#### [What is being asked]
Return the listing below in full, with every line exactly as it is.
──────── Data extract
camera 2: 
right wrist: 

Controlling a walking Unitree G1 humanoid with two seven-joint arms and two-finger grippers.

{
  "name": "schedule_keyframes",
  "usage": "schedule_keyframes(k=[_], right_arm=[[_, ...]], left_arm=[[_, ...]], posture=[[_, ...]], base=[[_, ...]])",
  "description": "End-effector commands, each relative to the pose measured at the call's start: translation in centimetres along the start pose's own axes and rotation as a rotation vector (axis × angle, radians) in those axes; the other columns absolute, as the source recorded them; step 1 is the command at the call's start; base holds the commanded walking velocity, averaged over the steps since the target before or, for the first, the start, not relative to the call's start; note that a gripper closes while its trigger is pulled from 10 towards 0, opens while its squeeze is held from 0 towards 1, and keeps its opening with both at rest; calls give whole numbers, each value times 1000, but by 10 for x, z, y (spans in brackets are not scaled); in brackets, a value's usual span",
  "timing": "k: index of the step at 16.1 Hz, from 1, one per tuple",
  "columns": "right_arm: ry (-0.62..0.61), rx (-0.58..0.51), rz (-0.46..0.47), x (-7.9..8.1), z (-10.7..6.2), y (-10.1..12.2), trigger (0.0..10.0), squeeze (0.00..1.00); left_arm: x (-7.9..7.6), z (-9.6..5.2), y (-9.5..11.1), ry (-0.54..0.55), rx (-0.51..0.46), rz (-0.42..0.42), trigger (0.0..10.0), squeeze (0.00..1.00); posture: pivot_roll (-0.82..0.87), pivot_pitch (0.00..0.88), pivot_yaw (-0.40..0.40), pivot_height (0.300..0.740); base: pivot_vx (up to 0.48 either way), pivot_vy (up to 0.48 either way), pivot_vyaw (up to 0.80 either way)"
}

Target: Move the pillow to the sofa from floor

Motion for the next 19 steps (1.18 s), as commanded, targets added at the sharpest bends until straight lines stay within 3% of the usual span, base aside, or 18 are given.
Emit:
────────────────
#### [Exercise solution]
camera 2: 
right wrist: 

Controlling a walking Unitree G1 humanoid with two seven-joint arms and two-finger grippers.

{
  "name": "schedule_keyframes",
  "usage": "schedule_keyframes(k=[_], right_arm=[[_, ...]], left_arm=[[_, ...]], posture=[[_, ...]], base=[[_, ...]])",
  "description": "End-effector commands, each relative to the pose measured at the call's start: translation in centimetres along the start pose's own axes and rotation as a rotation vector (axis × angle, radians) in those axes; the other columns absolute, as the source recorded them; step 1 is the command at the call's start; base holds the commanded walking velocity, averaged over the steps since the target before or, for the first, the start, not relative to the call's start; note that a gripper closes while its trigger is pulled from 10 towards 0, opens while its squeeze is held from 0 towards 1, and keeps its opening with both at rest; calls give whole numbers, each value times 1000, but by 10 for x, z, y (spans in brackets are not scaled); in brackets, a value's usual span",
  "timing": "k: index of the step at 16.1 Hz, from 1, one per tuple",
  "columns": "right_arm: ry (-0.62..0.61), rx (-0.58..0.51), rz (-0.46..0.47), x (-7.9..8.1), z (-10.7..6.2), y (-10.1..12.2), trigger (0.0..10.0), squeeze (0.00..1.00); left_arm: x (-7.9..7.6), z (-9.6..5.2), y (-9.5..11.1), ry (-0.54..0.55), rx (-0.51..0.46), rz (-0.42..0.42), trigger (0.0..10.0), squeeze (0.00..1.00); posture: pivot_roll (-0.82..0.87), pivot_pitch (0.00..0.88), pivot_yaw (-0.40..0.40), pivot_height (0.300..0.740); base: pivot_vx (up to 0.48 either way), pivot_vy (up to 0.48 either way), pivot_vyaw (up to 0.80 either way)"
}

Target: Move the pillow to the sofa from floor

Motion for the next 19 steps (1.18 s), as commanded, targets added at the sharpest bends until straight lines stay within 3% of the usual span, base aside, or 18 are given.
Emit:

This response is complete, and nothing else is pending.